Pendapatan Premi Unitlink Prudential Indonesia Tumbuh 5% pada Kuartal I-2026



KONTAN.CO.ID - JAKARTA. PT Prudential Life Assurance (Prudential Indonesia) mencatatkan pendapatan premi dari unitlink tumbuh positif.

Chief Financial Officer Prudential Indonesia Adit Trivedi menerangkan pendapatan premi unitlink mencapai Rp 3,9 triliun pada kuartal I-2026.

"Nilainya meningkat 5%, jika dibandingkan periode sama tahun lalu yang sebesar Rp 3,7 triliun," katanya kepada Kontan, Rabu (1/7/2026).


Adit mengatakan peningkatan itu turut mendorong total pendapatan premi Prudential Indonesia yang mencapai Rp 5,5 triliun pada kuartal I-2026, atau naik 8,2% secara Year on Year (YoY).

Baca Juga: BTN Targetkan Dana Nasabah Kaya Tumbuh di Atas 20% hingga Akhir 2026

Adit melihat bahwa permintaan terhadap produk unitlink tahun ini mulai menunjukkan tanda-tanda stabilisasi, seiring dengan meningkatnya pemahaman nasabah terhadap risiko dan karakteristik produk berbasis investasi. Dia bilang hal itu didukung beberapa faktor utama, di antaranya perubahan kebutuhan masyarakat yang makin dinamis. 

"Sebab, nasabah membutuhkan kombinasi perlindungan dan investasi dalam satu solusi," ujarnya.

Selain itu, Adit menerangkan didukung juga peran unitlink sebagai produk jangka panjang, sehingga fluktuasi pasar jangka pendek tidak mengubah kebutuhan proteksi dan tujuan investasi jangka panjang nasabah.

Ditambah, ketersediaan pilihan subdana yang terdiversifikasi, sehingga memberikan fleksibilitas bagi nasabah untuk menyesuaikan strategi investasi dengan profil risiko mereka.

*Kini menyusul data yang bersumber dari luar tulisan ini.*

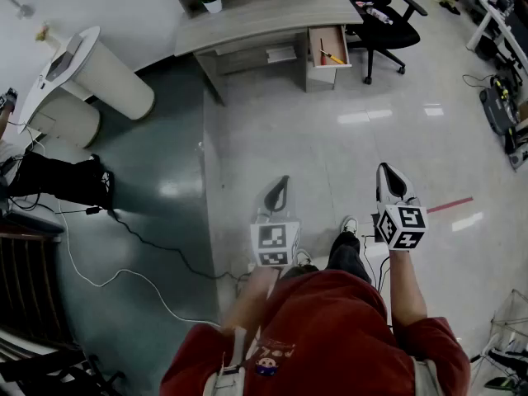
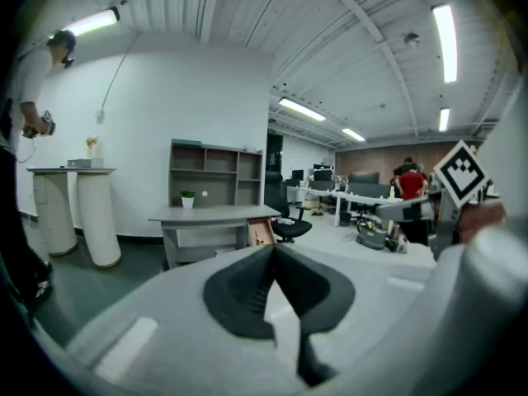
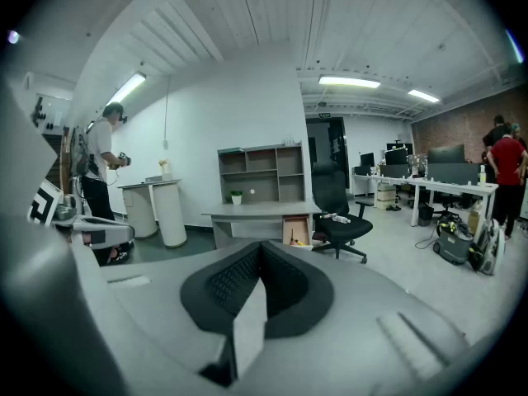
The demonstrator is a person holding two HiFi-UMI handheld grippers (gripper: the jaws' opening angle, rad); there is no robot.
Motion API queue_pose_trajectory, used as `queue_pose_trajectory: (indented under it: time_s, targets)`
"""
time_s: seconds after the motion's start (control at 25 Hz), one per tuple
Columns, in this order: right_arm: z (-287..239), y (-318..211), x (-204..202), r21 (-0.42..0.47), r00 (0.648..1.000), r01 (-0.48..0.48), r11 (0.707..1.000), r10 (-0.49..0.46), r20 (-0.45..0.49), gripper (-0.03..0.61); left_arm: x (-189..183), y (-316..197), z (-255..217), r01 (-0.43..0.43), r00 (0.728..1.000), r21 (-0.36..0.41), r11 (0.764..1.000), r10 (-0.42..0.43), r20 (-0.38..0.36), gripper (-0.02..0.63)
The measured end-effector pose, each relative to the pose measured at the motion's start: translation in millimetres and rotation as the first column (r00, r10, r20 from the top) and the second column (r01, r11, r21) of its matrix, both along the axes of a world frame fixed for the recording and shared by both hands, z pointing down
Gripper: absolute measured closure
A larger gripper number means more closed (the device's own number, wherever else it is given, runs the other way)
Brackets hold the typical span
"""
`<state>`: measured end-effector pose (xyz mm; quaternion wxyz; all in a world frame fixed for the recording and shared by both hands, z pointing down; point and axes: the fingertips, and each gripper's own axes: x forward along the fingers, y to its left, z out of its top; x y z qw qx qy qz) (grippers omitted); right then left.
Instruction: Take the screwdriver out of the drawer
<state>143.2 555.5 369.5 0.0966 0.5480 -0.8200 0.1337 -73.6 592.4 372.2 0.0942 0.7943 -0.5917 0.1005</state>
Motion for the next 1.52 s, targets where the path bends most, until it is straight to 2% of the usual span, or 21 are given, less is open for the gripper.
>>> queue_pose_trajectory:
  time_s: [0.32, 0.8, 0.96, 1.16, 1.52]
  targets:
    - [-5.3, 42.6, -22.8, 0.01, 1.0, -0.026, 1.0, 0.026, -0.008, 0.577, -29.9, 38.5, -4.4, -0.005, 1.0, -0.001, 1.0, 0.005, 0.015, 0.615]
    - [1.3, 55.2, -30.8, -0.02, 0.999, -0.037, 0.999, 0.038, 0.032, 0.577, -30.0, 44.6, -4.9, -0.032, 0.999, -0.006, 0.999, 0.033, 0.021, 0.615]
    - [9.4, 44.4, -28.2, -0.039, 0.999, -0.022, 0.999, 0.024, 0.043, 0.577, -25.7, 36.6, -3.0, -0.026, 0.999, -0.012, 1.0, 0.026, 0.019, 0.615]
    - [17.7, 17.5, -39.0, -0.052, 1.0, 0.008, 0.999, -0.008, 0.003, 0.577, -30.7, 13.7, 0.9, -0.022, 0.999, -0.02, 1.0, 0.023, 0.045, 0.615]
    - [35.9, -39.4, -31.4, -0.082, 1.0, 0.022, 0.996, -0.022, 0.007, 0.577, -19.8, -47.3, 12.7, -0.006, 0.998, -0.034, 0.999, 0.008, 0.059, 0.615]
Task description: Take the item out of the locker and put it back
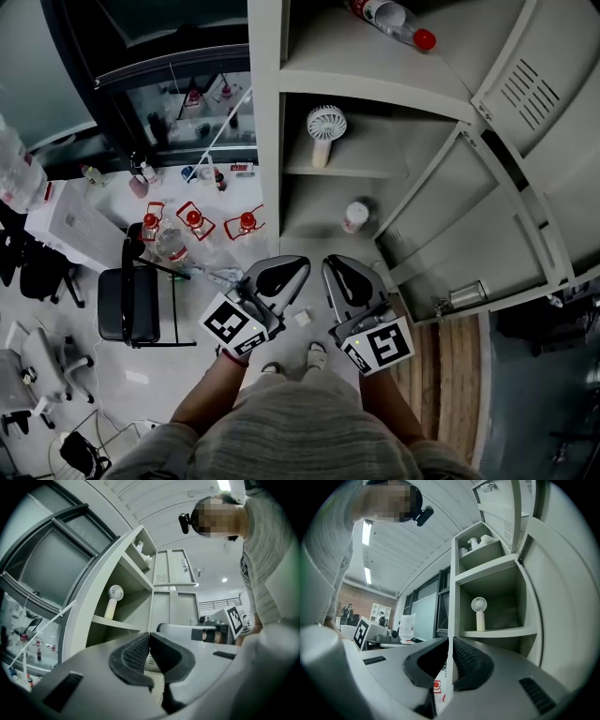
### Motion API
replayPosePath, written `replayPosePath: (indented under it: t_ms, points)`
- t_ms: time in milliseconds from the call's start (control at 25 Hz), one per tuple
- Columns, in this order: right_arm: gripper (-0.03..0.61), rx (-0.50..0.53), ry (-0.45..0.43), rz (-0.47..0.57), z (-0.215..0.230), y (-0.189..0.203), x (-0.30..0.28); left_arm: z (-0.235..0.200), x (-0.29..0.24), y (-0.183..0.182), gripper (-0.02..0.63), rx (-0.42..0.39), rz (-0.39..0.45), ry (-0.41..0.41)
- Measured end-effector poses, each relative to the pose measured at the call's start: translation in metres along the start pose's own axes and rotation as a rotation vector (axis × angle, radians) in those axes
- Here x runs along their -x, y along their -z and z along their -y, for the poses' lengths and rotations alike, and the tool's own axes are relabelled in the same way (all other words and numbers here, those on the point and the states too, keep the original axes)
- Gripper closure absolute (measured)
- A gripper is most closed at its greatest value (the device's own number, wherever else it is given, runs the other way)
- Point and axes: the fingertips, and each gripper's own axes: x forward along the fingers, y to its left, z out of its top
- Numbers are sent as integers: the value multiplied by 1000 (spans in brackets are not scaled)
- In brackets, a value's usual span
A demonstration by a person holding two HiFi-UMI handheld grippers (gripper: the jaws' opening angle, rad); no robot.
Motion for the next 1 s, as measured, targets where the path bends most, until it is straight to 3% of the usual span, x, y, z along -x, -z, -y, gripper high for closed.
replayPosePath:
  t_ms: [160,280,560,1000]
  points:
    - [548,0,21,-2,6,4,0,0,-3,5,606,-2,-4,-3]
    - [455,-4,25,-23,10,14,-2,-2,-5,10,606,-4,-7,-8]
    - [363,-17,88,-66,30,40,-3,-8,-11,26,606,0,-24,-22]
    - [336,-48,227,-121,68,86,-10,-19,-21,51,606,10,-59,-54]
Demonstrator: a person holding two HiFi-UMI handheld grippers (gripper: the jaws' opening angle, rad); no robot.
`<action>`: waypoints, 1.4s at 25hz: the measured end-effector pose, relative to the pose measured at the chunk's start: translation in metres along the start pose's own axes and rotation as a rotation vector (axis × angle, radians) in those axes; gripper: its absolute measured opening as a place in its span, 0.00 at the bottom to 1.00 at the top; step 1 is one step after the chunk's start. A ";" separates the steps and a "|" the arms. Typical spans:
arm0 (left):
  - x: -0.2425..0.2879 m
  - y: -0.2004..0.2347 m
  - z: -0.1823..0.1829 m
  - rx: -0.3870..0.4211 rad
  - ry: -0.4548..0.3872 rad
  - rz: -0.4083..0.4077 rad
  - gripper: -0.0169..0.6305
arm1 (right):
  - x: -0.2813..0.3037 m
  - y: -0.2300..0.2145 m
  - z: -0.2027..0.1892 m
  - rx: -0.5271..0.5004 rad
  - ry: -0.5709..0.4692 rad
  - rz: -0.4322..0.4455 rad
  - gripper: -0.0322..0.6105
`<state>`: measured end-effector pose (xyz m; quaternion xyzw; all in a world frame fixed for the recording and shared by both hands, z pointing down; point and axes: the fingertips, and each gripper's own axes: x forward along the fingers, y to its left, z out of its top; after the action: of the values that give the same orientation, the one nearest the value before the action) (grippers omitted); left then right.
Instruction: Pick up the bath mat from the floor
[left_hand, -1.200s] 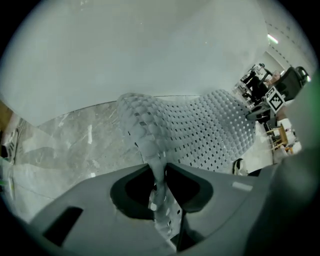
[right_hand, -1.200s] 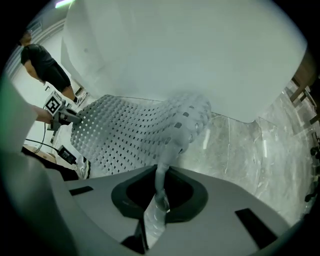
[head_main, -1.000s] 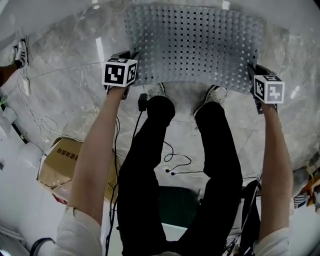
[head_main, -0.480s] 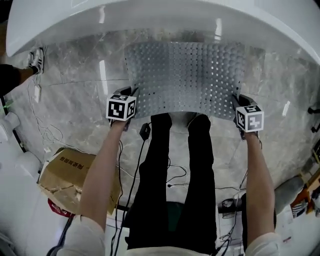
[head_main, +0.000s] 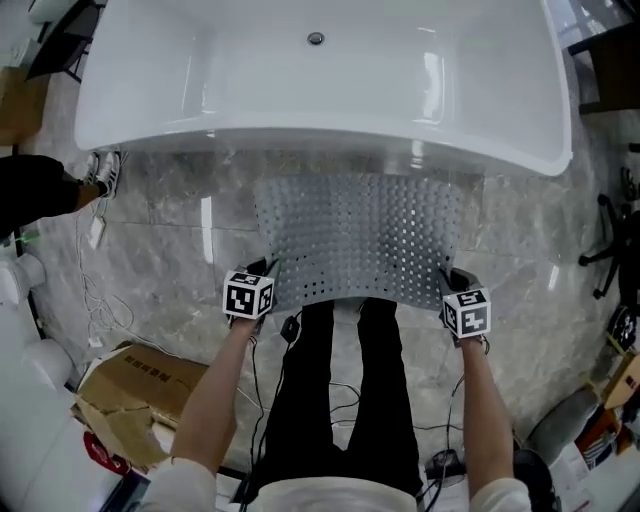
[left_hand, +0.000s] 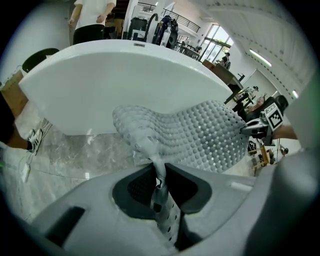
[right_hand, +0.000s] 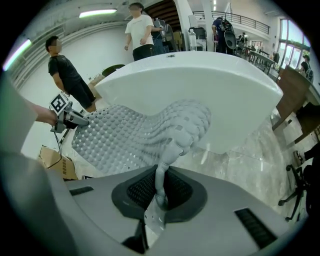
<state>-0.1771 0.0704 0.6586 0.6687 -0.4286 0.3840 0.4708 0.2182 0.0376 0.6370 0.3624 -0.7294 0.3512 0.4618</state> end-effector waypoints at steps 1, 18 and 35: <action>-0.015 -0.005 0.005 0.001 -0.013 0.001 0.13 | -0.016 0.003 0.005 -0.001 -0.012 -0.003 0.10; -0.238 -0.050 0.102 0.067 -0.238 -0.040 0.12 | -0.244 0.022 0.109 -0.072 -0.260 -0.105 0.10; -0.424 -0.090 0.188 0.191 -0.557 0.006 0.12 | -0.423 0.031 0.186 -0.097 -0.589 -0.248 0.10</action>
<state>-0.2151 -0.0035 0.1936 0.7884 -0.5051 0.2259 0.2688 0.2459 -0.0181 0.1780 0.5122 -0.7978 0.1372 0.2868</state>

Adit juga bilang peningkatan itu tak terlepas dari upaya perusahaan dalam menghadirkan solusi yang relevan dan berpusat pada kebutuhan nasabah, termasuk melalui inovasi produk dan penguatan distribusi. 

Baca Juga: Mulai Rabu (1/7), BCA Sesuaikan Ketentuan Transaksi Valas Ikuti Aturan BI

Dia bilang kondisi itu juga mencerminkan bahwa literasi keuangan dan pemahaman nasabah terhadap produk asuransi makin meningkat. Dengan demikian, nasabah lebih mampu melihat unitlink sebagai instrumen jangka panjang, bukan sekadar kinerja jangka pendek.

Lebih lanjut, Adit menyampaikan produk unitlink masih menjadi kontributor terbesar terhadap total premi Prudential Indonesia. Adapun porsinya 71% terhadap total pendapatan premi perusahaan pada kuartal I-2026. Dia bilang prosinya sedikit menurun, dibandingkan periode sama tahun sebelumnya yang sebesar 73%. 

Adit menjelaskan penurunan porsi itu mencerminkan adanya pergeseran bauran produk. Dia bilang produk tradisional mencatat pertumbuhan yang lebih tinggi sebesar 16% YoY, menjadi Rp 1,6 triliun pada kuartal I-2026. Adapun kontribusinya meningkat dari 27% pada kuartal I-2025, menjadi 29% pada kuartal I-2026.

Dia bilang hal itu sejalan dengan pandangan perusahaan bahwa produk tradisional dan unitlink memiliki peran yang saling melengkapi dalam memenuhi kebutuhan nasabah di berbagai tahap kehidupan. 

"Proteksi dasar tetap menjadi prioritas, sedangkan unitlink menjadi solusi penting bagi kebutuhan proteksi yang terintegrasi dengan investasi," ucap Adit. 

Sebagai informasi, Otoritas Jasa Keuangan (OJK) mencatat, pendapatan premi unitlink mencapai Rp 14,86 triliun per April 2026. Nilainya tumbuh 11,14% secara Year on Year (YoY).